→ **Directions**: Give again, word for word, every line below from the one that has "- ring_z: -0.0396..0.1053" through the one that has "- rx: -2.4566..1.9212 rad", both included, and no others.

→ **Input data**:
== Segment start ==

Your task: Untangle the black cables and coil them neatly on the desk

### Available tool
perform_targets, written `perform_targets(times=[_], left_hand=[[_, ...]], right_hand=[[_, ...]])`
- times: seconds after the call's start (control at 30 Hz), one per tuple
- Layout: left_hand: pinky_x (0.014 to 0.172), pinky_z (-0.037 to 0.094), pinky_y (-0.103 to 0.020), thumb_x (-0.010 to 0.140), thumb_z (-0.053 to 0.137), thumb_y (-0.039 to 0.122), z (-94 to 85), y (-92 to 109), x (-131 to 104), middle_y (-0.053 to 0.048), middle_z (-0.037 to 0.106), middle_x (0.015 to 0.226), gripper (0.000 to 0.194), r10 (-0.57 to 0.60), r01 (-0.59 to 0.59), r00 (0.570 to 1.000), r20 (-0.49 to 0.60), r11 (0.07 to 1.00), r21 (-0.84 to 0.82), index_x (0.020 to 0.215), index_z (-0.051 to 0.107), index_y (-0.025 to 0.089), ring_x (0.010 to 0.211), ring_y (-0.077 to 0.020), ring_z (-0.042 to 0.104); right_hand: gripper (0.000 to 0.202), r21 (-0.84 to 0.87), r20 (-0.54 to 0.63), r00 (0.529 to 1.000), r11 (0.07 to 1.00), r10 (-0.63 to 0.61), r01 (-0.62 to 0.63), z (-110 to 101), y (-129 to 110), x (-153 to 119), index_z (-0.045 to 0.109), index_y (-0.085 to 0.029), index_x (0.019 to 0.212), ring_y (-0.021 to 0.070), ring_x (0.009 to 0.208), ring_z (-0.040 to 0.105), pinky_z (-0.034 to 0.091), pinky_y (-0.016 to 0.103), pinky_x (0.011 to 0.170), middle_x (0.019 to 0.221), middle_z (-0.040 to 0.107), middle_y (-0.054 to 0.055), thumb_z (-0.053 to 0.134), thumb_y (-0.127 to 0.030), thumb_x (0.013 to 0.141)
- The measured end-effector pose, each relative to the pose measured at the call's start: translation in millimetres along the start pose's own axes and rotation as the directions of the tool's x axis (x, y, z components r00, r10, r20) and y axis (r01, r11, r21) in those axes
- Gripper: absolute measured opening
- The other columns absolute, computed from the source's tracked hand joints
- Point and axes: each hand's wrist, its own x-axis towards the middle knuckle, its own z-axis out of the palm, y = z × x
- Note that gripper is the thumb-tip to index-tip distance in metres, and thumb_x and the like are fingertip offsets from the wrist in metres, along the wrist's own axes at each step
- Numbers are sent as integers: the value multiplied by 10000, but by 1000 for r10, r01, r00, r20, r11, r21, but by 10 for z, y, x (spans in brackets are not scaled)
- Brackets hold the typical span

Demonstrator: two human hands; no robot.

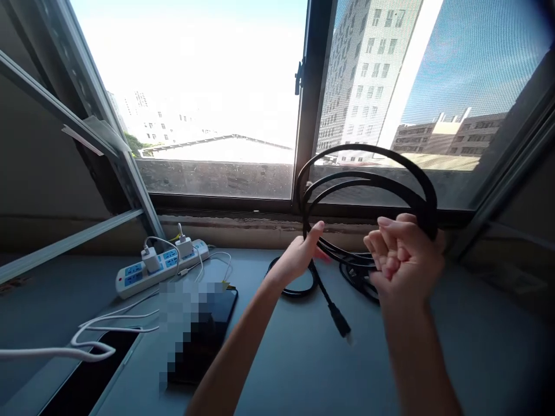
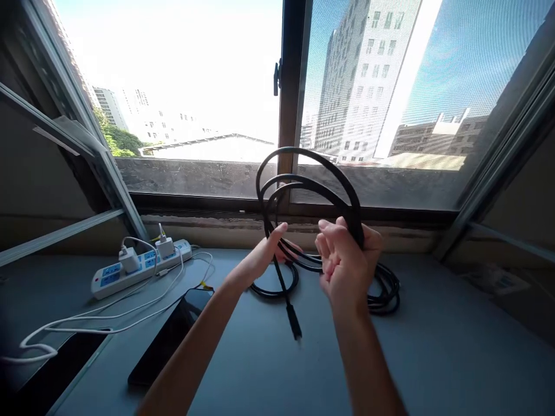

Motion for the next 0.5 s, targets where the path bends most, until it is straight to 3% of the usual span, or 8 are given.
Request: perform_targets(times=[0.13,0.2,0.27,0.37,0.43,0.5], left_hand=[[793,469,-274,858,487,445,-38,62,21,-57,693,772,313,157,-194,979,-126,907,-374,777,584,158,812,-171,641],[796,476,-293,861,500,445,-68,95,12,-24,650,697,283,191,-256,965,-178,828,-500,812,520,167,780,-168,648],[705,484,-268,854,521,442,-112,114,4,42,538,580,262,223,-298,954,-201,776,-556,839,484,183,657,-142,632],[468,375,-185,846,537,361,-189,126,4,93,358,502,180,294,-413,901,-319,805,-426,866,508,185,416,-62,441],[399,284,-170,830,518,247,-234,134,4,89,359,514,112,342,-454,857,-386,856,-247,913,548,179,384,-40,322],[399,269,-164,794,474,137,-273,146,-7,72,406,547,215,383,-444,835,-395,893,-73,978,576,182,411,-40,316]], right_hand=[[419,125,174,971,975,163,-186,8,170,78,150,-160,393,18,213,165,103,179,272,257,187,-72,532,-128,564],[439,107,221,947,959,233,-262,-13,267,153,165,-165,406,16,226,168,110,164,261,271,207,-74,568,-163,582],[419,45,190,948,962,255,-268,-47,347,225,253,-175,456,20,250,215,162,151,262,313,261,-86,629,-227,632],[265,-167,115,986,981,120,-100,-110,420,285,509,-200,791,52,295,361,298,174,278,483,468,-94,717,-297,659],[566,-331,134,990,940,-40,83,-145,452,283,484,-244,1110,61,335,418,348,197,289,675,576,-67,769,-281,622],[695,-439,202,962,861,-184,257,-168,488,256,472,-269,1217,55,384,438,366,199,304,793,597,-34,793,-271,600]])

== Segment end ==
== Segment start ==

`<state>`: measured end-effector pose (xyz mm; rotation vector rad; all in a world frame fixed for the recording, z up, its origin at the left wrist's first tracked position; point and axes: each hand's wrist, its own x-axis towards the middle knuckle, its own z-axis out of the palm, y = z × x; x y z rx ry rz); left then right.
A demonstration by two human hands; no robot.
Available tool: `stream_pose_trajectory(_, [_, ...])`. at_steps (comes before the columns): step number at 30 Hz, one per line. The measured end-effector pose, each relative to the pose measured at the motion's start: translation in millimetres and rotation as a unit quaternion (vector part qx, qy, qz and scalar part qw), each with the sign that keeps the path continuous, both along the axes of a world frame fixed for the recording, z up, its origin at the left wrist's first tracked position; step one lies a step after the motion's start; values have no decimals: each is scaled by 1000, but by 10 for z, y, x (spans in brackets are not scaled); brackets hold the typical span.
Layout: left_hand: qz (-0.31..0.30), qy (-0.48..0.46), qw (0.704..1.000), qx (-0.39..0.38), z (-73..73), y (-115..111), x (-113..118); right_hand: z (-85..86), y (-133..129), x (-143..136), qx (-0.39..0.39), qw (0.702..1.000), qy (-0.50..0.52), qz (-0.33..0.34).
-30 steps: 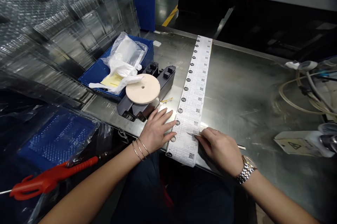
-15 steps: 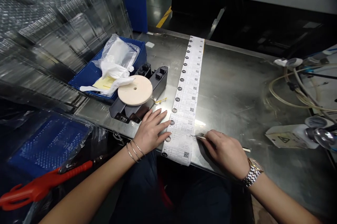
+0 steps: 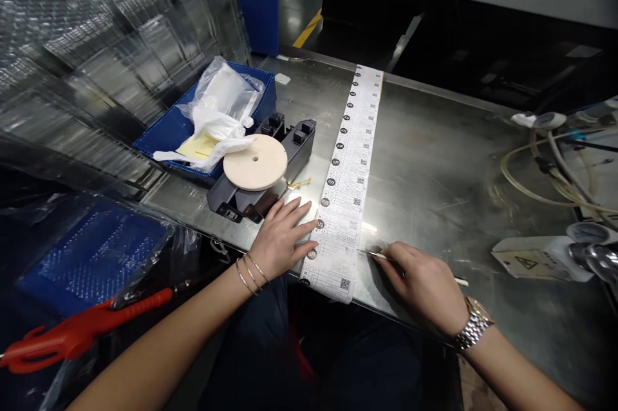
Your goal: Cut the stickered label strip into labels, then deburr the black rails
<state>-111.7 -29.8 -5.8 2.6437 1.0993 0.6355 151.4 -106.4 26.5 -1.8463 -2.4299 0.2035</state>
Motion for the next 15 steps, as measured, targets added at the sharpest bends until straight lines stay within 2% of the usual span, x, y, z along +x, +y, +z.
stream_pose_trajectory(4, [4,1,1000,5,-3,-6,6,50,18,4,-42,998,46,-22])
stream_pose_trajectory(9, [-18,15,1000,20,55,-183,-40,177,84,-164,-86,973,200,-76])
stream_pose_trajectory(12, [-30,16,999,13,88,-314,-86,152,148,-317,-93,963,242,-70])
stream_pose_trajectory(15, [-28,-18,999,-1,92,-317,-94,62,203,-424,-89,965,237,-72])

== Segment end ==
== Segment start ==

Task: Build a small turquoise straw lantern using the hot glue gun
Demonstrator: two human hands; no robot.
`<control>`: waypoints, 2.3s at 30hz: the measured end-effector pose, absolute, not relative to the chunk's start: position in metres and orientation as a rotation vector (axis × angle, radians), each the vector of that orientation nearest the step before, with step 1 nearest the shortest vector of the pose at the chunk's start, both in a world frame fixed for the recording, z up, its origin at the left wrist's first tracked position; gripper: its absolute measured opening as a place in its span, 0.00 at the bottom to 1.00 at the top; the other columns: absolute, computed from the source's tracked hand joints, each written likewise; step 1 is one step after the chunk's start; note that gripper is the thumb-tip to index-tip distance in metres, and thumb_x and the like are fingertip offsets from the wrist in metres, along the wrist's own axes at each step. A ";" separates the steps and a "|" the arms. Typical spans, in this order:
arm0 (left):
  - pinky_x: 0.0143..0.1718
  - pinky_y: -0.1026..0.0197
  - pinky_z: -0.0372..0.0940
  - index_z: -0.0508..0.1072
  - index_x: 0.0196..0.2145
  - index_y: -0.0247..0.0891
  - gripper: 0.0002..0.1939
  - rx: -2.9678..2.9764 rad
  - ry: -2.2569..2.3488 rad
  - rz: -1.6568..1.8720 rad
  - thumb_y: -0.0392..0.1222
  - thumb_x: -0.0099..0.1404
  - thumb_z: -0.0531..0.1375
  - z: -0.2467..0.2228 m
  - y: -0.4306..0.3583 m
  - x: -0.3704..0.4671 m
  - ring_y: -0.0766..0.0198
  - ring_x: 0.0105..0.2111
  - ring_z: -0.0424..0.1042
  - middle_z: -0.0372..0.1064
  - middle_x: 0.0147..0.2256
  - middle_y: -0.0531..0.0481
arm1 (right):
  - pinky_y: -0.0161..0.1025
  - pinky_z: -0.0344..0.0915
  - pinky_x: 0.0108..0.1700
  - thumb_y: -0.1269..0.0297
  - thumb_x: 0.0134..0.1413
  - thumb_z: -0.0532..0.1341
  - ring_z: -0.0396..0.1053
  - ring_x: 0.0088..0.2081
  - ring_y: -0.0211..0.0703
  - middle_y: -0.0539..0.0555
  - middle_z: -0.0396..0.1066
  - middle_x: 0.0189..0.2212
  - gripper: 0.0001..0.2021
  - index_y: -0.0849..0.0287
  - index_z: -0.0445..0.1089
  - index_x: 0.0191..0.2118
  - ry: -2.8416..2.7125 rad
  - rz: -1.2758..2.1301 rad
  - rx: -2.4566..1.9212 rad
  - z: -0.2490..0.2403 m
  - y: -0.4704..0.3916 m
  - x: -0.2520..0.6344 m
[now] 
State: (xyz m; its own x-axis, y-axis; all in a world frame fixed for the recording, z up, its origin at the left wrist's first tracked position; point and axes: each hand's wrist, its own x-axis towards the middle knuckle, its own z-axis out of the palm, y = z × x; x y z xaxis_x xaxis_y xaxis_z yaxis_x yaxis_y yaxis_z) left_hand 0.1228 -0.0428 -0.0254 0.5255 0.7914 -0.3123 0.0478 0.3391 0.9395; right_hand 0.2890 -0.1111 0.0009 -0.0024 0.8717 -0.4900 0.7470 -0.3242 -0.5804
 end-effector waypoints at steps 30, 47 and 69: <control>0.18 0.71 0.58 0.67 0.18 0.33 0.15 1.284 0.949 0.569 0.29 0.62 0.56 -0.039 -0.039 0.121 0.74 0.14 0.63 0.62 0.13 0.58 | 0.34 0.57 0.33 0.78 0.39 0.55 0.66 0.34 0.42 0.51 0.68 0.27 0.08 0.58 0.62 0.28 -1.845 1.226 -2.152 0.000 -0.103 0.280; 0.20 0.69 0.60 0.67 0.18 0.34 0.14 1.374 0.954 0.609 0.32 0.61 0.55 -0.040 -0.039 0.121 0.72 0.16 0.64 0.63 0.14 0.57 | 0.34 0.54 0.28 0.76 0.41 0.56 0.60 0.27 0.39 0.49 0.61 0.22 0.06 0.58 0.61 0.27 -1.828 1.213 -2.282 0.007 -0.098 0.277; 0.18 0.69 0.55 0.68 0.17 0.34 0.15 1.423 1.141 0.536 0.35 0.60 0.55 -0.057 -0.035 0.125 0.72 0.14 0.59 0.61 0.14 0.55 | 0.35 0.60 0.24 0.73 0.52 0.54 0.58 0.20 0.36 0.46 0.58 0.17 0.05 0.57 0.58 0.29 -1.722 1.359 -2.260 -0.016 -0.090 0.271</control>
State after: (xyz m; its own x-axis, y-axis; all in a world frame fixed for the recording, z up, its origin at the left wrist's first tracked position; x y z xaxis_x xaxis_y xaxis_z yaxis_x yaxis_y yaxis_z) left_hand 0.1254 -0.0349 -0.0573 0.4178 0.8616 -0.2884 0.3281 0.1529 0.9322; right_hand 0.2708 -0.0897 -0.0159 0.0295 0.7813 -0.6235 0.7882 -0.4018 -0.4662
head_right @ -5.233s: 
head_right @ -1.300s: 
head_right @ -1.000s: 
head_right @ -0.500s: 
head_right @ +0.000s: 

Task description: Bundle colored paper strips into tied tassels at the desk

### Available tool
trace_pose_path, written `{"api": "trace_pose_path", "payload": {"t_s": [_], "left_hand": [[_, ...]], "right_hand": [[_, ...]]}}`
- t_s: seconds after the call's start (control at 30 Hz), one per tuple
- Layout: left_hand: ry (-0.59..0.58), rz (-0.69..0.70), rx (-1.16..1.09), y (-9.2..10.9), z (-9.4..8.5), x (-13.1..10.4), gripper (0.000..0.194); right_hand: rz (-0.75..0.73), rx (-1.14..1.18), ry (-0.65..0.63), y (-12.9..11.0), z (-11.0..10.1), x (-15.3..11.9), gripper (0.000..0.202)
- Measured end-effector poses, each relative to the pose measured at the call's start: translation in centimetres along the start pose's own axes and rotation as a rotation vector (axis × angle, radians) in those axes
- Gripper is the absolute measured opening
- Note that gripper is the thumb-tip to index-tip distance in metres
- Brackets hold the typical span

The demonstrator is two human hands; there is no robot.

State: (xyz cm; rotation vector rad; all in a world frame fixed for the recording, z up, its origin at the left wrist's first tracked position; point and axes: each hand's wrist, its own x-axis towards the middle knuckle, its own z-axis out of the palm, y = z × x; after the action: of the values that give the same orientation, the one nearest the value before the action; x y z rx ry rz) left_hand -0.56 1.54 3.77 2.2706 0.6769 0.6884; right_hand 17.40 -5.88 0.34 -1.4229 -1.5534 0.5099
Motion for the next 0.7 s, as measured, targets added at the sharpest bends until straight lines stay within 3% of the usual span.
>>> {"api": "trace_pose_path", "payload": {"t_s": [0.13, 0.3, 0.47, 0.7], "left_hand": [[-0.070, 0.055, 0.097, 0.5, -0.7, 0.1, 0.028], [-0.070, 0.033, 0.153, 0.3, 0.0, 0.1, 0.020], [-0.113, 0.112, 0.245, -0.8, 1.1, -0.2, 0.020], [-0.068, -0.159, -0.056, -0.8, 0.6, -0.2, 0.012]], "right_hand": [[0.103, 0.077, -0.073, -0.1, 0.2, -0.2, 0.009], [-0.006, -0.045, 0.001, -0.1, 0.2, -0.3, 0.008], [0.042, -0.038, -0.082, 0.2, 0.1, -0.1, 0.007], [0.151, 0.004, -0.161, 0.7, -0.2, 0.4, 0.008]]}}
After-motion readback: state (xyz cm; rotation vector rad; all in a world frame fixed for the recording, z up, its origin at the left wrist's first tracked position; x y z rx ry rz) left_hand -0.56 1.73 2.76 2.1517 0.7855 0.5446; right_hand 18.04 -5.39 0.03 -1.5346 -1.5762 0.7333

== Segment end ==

→ **Response area**:
  - ring_z: -0.0396..0.1053
  - ring_x: 0.0088..0.2081
  - ring_y: -0.0211..0.0703
  - middle_y: -0.0539..0.0555
  - middle_z: -0.0396..0.1066
  - middle_x: 0.0189..0.2212
  - gripper: 0.0001..0.2021
  - index_y: -0.0849..0.0287
  - index_z: -0.0445..0.1089
  - index_x: 0.0191..0.2118
  - ry: -2.8416..2.7125 rad
  - rz: -1.2758..2.1301 rad
  - rx: -2.4566..1.9212 rad

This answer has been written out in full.